* Task prompt: Locate "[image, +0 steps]" in the data below, then output the line it is on and all following lines through the last, word for word. Skip any pictures.

##### Collected material #####

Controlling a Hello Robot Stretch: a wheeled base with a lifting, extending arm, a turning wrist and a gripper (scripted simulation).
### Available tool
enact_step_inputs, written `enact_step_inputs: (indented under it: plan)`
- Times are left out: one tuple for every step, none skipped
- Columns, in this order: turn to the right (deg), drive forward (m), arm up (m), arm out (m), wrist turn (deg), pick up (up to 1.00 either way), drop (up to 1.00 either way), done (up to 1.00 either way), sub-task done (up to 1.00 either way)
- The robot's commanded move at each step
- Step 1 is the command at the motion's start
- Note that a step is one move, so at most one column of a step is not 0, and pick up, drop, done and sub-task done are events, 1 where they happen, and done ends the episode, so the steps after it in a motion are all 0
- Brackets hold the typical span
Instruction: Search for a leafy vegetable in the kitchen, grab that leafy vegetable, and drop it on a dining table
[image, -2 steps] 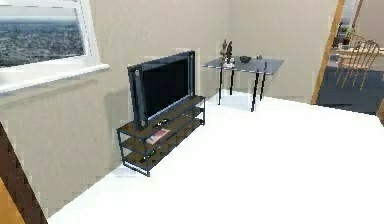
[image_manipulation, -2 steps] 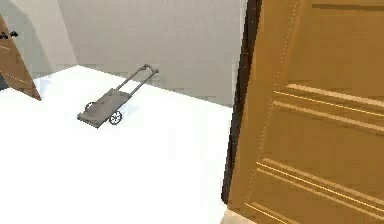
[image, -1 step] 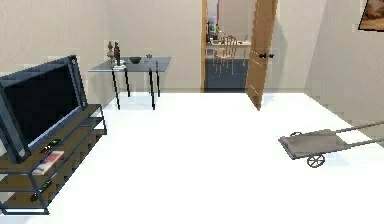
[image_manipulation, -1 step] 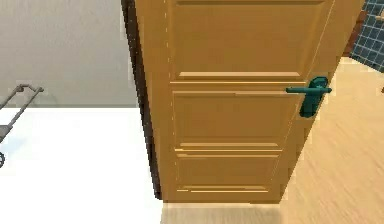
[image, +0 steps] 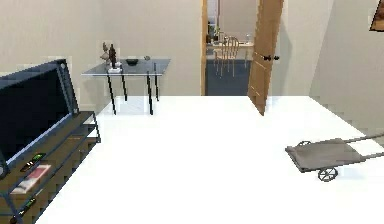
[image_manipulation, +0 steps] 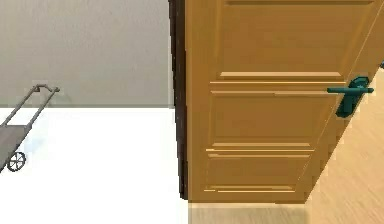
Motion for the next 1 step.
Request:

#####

* Your solution:
[image, +0 steps] 
[image_manipulation, +0 steps] 
Motion for the next 1 step.
Request:

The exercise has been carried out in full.